NAACP leader calls for solidarity, action in troubled times

Citing the alleged rape of a black woman by members of the men's lacrosse team, the Reverend William Barber preached about the need to speak up and act with "tenacity" during troubled times Tuesday night.

Barber, the state conference president of the North Carolina chapter of the National Association for the Advancement of Colored People, released a statement hours earlier detailing 10 steps that he thinks should be taken in order to ensure "justice, integrity and healing" in the wake of recent accusations that three members of the men's lacrosse team raped, choked and sodomized an exotic dancer March 13.

"The current events and allegations surrounding the Duke lacrosse team and a twenty-seven-year-old African American student-mother taps into deep emotional and historical themes of our flawed society," Barber said in the statement.
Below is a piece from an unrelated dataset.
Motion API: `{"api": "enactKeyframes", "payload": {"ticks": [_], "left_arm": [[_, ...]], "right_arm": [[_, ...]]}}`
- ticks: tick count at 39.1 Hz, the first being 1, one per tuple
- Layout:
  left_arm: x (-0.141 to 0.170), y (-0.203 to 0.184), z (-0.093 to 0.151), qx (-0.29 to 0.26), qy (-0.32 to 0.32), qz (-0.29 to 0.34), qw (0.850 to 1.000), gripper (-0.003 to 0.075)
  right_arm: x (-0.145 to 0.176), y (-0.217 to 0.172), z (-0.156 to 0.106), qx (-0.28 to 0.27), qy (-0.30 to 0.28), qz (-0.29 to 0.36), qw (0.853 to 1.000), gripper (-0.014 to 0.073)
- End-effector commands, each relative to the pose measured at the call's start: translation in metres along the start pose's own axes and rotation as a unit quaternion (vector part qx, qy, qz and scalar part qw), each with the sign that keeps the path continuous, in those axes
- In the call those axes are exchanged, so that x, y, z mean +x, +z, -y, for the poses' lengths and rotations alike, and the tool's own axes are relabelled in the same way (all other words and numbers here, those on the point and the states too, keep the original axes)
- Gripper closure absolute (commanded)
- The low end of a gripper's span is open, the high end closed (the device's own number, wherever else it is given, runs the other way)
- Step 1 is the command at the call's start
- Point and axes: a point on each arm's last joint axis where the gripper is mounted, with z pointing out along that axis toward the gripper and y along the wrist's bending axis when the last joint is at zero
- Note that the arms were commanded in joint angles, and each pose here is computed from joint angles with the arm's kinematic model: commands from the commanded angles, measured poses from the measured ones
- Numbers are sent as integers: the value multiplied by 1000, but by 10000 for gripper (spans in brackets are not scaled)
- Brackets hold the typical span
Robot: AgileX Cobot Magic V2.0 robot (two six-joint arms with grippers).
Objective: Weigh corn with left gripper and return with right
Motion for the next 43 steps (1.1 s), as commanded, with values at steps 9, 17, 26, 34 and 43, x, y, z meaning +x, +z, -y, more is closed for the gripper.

The statement called for a more proactive approach on the part of the University. Barber encouraged the community to denounce any code of silence, show compassion for the alleged victim and push forward, among other things.

"We have been there when women have been victimized and the actions of the perpetrators were dismissed by suggestions that the victim herself deserved what happened to her or by statements like, 'Boys will be boys,'" he said in the statement. "How we proceed will have great impact on our ability to remain a community and meet the demands of justice."

Speaking from the pulpit of the Divinity School's Goodson Chapel, Barber, Divinity '89 and an adjunct professor, said the alleged incident brings to the forefront important issues of violence, racial degradation, alcohol and elitism at the University.

"I want to spend a moment talking to you about trouble at the table," Barber began. "Ain't no need to run from it tonight. We can't come here tonight and act like this is an ordinary night and an ordinary service.... There is a victim."

Barber emphasized the need to ameliorate the struggles various members of the community currently face before "seeking grace" and moving on.

"We're in the midst of a crisis. Not nobody, not even a dog deserves to be gang-raped," Barber said. "We don't want to rush to judgement, but neither do we want to delay justice."

Barber noted that the alleged incident has raised a number of issues that are already forcing the community to strive for change.

"Yes, there's trouble at the table, but every day there's something that gives us hope at the table," Barber said from the pulpit. "This has bridged what hundreds of years hasn't been able to bridge. We're doing something here."

A graduate of North Carolina Central University, Barber said he has seen increased interaction and dialogue among his alma mater, Duke and Durham during past weeks. After the talk, which was held as part of the Martin Luther King, Jr. Lecture Series, participants walked from Goodson Chapel to the Duke Chapel steps-an action that was in keeping with Barber's earlier call for students and faculty at the Divinity School to not "hide behind these stained windows."

"I pray tonight that when we leave here, we won't just leave," Barber said. "Let's go have a prayer, a consecration in front of the Chapel."

The group held hands and gathered in a circle in front of the Chapel. William Turner, associate professor of the practice of homiletics at the Divinity School, led the group in a prayer.

"Forgive us for the divisions we have allowed to exist between us and the community," Turner said. "Forgive us for not challenging attitudes of arrogance and pride. Forgive us, Lord, for our culpability."

Several people stopped to watch the prayer in front of the Chapel. One passerby said she was moved by the gathering.

"I honestly have no idea what happened," she said in reference the the alleged incident on N. Buchanan Boulevard March 13. "One of the things that's very interesting is that these boys were white and they have money. If it weren't for those two things, I think they would be in jail."